1. Walk every manifest/config file in the repo (capped at 800 files for speed)
2. Each file extracts language-specific signals (Maven artifact IDs, npm package names, Python deps, Dockerfile FROM, k8s containerPort, etc.) → `HostingReport`
3. Walk source files to extract HTTP routes + data models per framework
4. Pattern-match routes + model names + README purpose against 9 category fingerprints (weighted regex)
5. Compose the 2-3 sentence functional description deterministically
6. (Optional) Hand the structured signals to your LLM for a polished rewrite

**Time budget:** under 1 second on a 5K-file repo. Bounded scan caps file count + per-file read size.

## Design principles

- **No network**. Every signal comes from on-disk content. Bundled CVE manifest, no live API calls.
- **No SDK pin**. The LLM step is provider-agnostic — bring your own callable.
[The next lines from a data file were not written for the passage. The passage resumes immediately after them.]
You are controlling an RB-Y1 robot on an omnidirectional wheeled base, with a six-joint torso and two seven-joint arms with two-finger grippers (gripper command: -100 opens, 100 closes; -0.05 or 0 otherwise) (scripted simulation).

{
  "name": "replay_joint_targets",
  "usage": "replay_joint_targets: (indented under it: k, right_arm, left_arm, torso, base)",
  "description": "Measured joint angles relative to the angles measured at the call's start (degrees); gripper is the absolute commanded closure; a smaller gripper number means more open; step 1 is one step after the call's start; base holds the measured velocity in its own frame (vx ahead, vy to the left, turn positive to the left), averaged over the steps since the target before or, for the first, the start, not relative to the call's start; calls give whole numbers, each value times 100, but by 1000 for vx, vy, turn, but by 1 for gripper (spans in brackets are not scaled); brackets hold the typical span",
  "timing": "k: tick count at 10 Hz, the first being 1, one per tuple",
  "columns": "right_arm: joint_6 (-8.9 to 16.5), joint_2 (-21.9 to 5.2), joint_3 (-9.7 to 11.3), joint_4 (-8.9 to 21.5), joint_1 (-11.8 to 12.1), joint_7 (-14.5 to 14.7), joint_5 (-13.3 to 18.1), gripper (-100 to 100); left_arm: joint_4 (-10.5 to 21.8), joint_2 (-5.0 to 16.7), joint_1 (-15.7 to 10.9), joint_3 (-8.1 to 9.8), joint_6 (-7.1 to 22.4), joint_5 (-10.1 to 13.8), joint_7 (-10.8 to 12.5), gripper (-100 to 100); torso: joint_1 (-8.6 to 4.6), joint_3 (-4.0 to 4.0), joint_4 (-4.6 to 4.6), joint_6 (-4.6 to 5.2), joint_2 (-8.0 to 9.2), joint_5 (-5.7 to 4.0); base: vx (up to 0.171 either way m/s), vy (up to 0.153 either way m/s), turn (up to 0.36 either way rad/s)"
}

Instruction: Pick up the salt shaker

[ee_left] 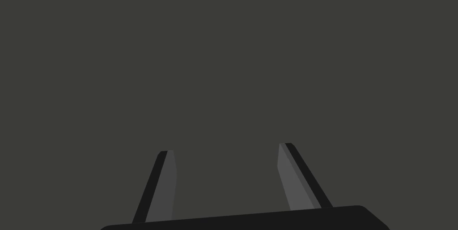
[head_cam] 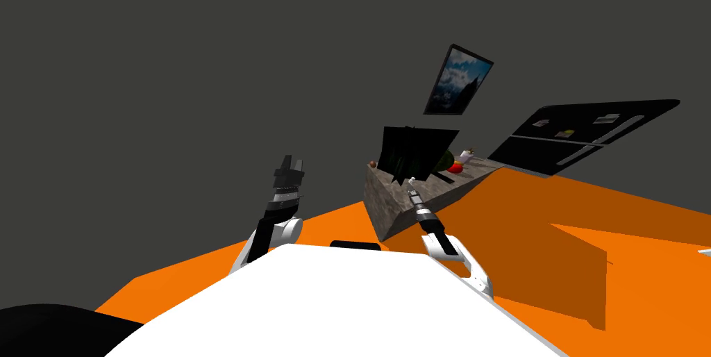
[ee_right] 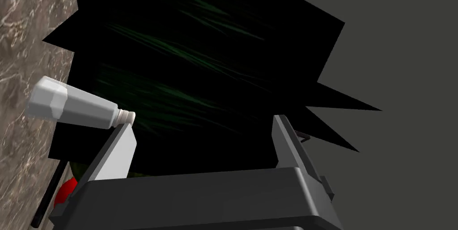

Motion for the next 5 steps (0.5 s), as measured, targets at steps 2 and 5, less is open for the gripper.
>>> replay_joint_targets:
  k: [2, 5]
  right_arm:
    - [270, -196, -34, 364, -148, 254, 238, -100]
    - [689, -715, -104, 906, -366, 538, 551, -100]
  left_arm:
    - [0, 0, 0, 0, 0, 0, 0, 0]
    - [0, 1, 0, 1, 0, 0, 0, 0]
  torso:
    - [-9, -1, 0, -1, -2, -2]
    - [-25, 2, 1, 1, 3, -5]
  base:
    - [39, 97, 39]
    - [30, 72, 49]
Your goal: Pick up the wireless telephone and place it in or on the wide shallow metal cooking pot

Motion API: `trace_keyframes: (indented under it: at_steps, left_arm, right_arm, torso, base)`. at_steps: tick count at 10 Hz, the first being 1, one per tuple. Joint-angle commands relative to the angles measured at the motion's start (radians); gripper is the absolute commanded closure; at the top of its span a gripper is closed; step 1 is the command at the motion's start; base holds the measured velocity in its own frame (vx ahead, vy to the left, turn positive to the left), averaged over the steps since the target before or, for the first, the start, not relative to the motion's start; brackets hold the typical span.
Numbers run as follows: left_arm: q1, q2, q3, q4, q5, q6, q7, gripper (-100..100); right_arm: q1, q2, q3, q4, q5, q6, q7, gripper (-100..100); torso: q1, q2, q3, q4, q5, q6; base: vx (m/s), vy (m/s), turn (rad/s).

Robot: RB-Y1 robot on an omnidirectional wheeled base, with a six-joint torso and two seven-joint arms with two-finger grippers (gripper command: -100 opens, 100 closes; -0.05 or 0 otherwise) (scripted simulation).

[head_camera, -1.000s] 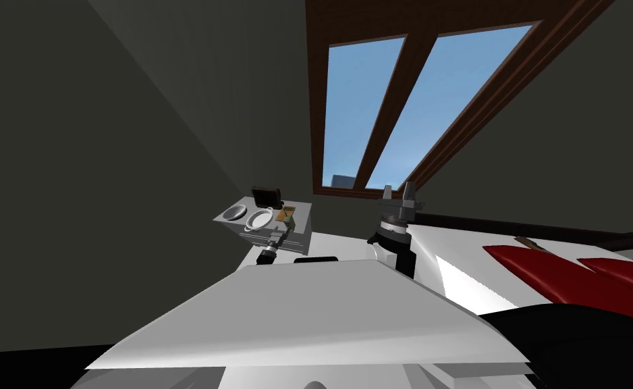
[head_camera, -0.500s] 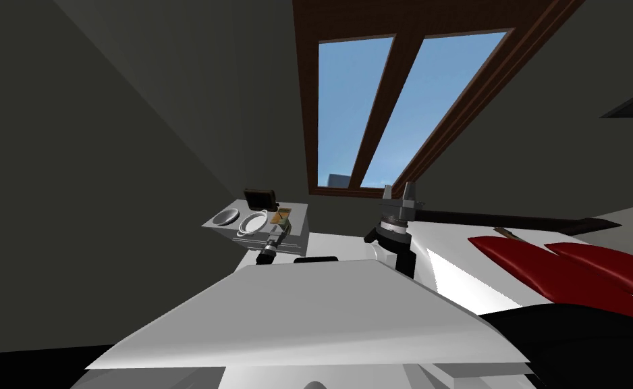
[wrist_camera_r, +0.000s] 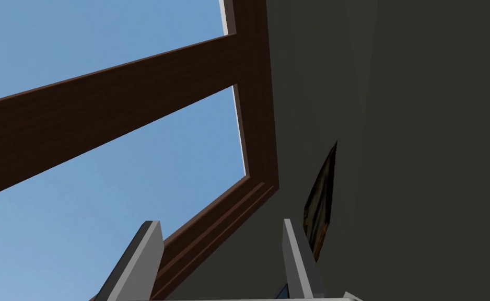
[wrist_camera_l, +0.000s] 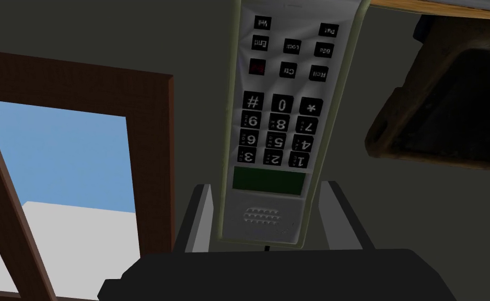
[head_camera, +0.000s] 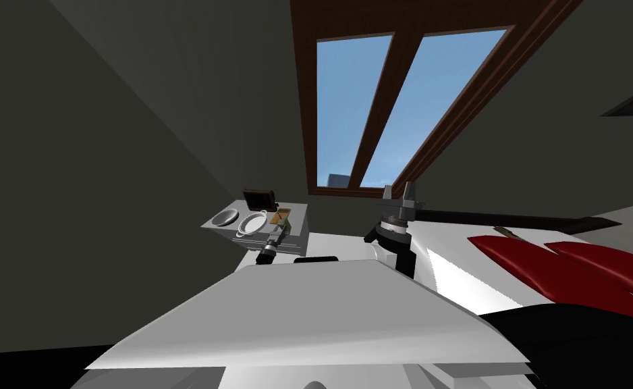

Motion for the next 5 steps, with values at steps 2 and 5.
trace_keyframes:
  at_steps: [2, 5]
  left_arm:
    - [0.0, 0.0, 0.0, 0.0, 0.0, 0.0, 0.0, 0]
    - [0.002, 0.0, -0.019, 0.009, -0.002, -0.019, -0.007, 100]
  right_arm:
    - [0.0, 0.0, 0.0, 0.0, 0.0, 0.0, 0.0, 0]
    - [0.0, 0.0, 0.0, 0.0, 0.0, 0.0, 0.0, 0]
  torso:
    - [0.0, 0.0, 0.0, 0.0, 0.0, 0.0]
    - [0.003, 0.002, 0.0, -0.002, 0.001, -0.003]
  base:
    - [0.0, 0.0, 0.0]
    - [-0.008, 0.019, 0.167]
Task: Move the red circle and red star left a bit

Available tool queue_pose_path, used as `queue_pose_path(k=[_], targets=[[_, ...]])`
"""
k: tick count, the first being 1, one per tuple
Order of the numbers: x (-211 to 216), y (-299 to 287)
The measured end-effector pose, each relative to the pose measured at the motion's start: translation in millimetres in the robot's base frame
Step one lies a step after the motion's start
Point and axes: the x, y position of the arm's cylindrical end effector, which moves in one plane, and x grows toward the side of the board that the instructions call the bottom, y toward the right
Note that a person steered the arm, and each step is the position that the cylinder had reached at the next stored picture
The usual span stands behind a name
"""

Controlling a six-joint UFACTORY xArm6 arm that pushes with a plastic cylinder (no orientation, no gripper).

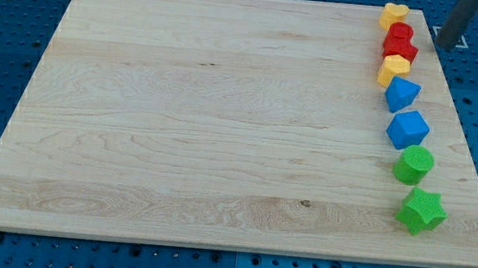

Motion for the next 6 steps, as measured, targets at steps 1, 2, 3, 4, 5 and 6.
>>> queue_pose_path(k=[1, 2, 3, 4, 5, 6], targets=[[7.6, -3.1], [10.0, -19.1], [10.2, -37.8], [10.2, -51.3], [10.2, -69.2], [10.2, -83.4]])
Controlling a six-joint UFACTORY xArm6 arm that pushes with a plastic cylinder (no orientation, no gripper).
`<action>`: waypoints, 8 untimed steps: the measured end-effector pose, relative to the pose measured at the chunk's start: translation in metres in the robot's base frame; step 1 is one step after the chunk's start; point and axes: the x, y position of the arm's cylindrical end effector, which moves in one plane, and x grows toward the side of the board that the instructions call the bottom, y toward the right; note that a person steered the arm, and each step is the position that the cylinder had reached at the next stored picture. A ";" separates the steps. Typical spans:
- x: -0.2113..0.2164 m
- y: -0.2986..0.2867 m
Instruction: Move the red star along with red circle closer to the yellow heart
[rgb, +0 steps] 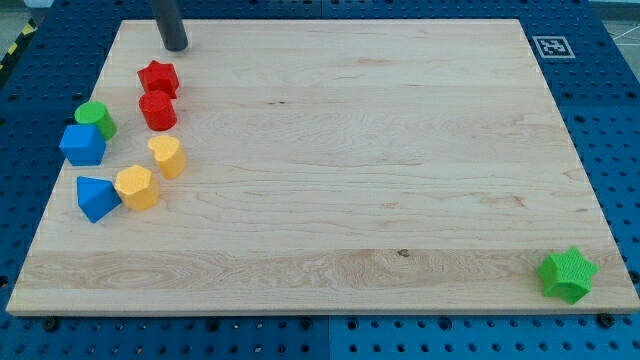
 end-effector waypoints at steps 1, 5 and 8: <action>0.001 0.000; 0.023 -0.017; 0.146 0.013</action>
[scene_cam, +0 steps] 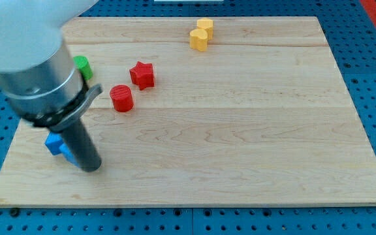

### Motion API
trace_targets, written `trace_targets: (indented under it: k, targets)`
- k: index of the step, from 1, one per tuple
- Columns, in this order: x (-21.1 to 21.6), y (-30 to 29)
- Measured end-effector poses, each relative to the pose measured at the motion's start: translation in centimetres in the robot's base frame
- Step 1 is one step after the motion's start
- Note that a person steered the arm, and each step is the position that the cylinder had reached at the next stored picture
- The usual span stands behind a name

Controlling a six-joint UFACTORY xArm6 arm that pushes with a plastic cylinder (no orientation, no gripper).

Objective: Move the red circle right to the red star

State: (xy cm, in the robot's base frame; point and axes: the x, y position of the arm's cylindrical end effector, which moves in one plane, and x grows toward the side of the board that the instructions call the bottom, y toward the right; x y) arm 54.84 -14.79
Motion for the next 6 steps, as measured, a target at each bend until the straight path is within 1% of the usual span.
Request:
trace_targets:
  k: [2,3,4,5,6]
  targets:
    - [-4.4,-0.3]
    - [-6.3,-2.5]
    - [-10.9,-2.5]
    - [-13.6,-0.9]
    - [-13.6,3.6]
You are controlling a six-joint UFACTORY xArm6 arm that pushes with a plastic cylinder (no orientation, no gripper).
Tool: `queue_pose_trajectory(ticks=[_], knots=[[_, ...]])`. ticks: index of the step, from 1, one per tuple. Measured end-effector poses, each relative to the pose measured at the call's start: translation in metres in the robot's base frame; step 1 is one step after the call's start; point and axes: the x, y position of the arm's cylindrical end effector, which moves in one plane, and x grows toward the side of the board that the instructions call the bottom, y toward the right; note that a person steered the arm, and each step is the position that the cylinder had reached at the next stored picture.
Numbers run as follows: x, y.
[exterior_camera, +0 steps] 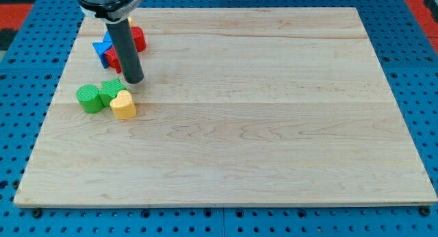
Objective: Push blue triangle into blue cube
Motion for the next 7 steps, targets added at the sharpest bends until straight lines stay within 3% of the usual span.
queue_pose_trajectory(ticks=[1,2,3,4,5,7], knots=[[-0.008,-0.006],[-0.049,-0.007],[-0.051,-0.007],[-0.044,-0.007],[0.005,-0.008],[0.003,-0.07]])
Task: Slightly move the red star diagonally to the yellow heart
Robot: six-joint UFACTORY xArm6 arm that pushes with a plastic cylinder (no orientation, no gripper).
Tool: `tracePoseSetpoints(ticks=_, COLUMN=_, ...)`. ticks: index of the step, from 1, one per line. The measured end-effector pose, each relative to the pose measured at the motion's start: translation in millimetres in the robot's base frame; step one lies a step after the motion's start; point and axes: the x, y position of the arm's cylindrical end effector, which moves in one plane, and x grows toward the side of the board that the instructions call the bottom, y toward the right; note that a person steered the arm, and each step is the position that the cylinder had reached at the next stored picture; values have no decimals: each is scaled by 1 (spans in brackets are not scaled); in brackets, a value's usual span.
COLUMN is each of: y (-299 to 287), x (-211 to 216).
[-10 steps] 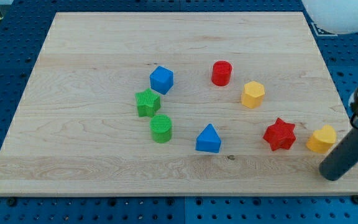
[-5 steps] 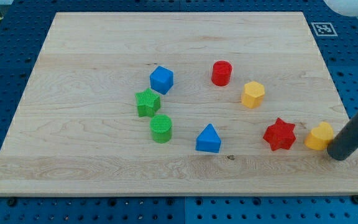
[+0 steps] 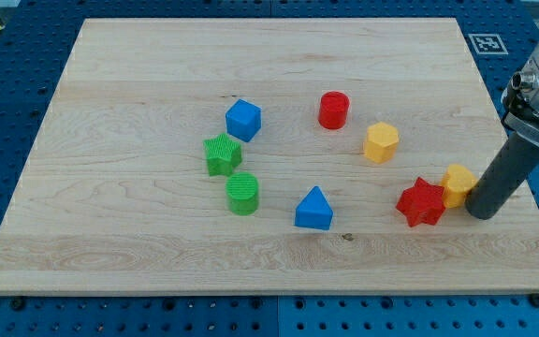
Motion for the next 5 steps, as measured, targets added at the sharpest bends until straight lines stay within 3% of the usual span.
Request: tracePoseSetpoints(ticks=5, y=-52, x=16)
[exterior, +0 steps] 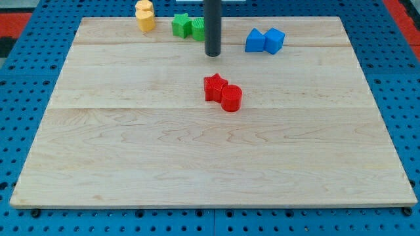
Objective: Push blue cube below yellow heart
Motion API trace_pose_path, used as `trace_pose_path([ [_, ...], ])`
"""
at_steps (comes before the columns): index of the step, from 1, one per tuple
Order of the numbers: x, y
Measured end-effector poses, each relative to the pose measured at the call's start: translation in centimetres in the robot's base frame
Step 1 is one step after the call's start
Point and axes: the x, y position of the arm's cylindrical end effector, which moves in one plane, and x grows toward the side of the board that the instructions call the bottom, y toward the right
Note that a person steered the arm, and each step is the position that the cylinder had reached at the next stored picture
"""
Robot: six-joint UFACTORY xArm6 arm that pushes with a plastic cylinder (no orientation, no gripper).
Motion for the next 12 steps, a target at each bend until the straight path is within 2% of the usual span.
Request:
trace_pose_path([
  [1, 0.0, 3.3],
  [2, 2.7, 8.0],
  [3, 2.4, 16.1],
  [4, 0.7, 21.7],
  [6, -3.3, 20.6],
  [7, -3.7, 16.3],
  [9, -3.7, 2.9],
  [10, -3.7, 0.8],
  [12, -3.7, 0.4],
])
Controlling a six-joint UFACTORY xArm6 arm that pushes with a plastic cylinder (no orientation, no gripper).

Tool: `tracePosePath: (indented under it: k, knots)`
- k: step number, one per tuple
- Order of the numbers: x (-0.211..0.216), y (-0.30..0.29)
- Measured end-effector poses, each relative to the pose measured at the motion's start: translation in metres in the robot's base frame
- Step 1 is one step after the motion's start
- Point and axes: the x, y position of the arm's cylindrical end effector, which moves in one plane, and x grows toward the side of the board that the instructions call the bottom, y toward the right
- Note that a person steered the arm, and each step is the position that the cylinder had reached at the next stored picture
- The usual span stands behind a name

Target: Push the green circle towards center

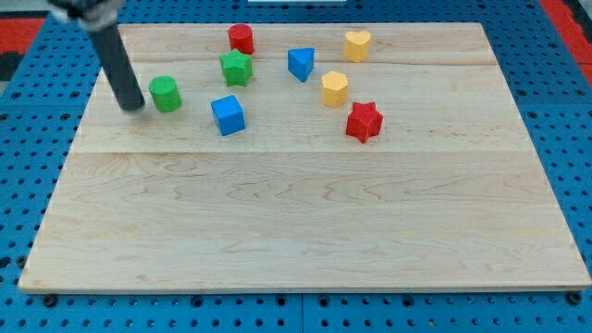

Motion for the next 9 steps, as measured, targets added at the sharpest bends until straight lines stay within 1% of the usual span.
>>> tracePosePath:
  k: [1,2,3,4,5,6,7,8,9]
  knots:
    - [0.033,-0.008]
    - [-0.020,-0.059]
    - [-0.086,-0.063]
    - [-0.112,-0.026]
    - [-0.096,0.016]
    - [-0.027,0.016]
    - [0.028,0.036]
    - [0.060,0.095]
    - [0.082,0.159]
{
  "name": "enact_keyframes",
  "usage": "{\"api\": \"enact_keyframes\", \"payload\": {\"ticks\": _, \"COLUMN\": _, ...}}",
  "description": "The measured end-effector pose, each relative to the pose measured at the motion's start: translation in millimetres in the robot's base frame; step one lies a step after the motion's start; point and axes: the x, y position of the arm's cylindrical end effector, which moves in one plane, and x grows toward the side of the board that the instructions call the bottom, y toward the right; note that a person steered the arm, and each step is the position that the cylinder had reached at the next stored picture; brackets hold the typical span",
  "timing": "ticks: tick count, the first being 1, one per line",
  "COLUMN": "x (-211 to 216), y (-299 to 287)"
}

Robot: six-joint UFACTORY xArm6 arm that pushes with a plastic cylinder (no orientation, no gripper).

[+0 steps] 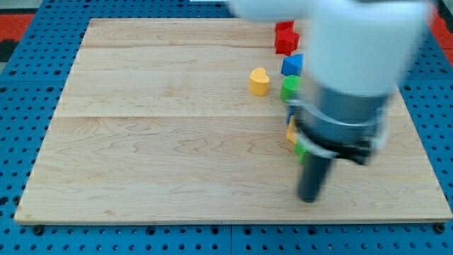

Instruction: Slide the green star and the yellow heart to the center of the board

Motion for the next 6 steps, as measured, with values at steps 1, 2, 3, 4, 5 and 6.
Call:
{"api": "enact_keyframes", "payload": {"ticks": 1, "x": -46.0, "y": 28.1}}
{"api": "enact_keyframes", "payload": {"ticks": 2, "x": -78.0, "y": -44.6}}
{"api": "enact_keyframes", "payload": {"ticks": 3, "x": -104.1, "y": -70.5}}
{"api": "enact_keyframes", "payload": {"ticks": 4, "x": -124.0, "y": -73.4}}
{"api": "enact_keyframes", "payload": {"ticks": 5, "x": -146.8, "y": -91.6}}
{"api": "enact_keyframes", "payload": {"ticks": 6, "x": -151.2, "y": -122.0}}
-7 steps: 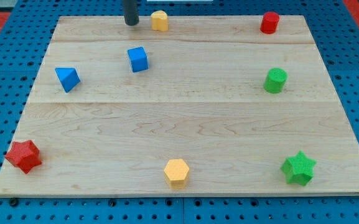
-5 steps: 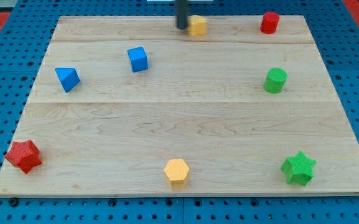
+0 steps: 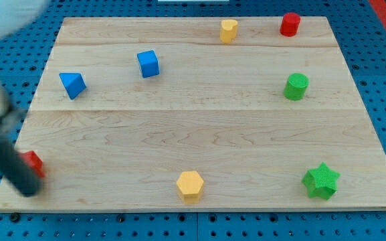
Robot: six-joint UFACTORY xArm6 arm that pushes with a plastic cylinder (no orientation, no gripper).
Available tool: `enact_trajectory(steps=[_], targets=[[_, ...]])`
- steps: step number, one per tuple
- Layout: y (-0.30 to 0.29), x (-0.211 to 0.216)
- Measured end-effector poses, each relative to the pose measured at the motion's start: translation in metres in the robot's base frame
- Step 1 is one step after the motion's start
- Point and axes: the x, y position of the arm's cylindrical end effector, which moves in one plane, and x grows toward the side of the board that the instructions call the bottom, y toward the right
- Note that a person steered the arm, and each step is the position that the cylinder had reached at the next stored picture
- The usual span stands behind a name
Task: Push the red star closer to the blue triangle
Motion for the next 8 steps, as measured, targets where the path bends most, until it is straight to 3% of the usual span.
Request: enact_trajectory(steps=[1, 4, 5, 7, 8], targets=[[-0.023, -0.03], [-0.002, -0.128], [0.028, -0.185], [0.071, -0.246], [0.081, -0.223]])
We never `import openai`.
- **No surprises**. Failures on individual files don't kill the pass. Confidence is always reported; the consumer decides whether to trust it.
- **Pure read**. We never modify the target repo.

## Contributing

PRs welcome on three axes:

1. **More category fingerprints** — `_CATEGORY_FINGERPRINTS` in `classifier.py`. Each is `{ name, feature_label, signals: [(regex, weight), ...] }`.
2. **More CVE entries** — `data/web_server_cves.json`. Schema is documented in the file header.
3. **More framework extractors** — route + model extraction for Ruby on Rails, Phoenix, ASP.NET Core, Gin, Rocket, etc. would all be welcome.

### Run the test suite

```bash
pip install -e ".[test]"
pytest
```

Tests use fixture directories under `tests/fixtures/` — point the classifier at each, assert the expected category + features.

## What this is NOT

- **Not a security scanner.** It surfaces runtime CVEs on the container base image, but the rest of the code is for understanding, not vulnerability detection.
- **Not a deployment tool.** It tells you what the deployment looks like; it doesn't deploy anything.
- **Not a replacement for a README.** It generates a structural sketch; humans still write the narrative.

If you want a full security analysis + fix pipeline that uses this internally, see [Codefixer](https://codefixer.ai) (closed-source).

## License

MIT — see [LICENSE](LICENSE). Use it however you want. Attribution appreciated but not required.

## Acknowledgements

Extracted from Codefixer's `hosting_requirements` + `app_description` analyzers. The category-fingerprint approach was inspired by Sourcegraph's "what is this repo?" tooling and the way Backstage classifies services.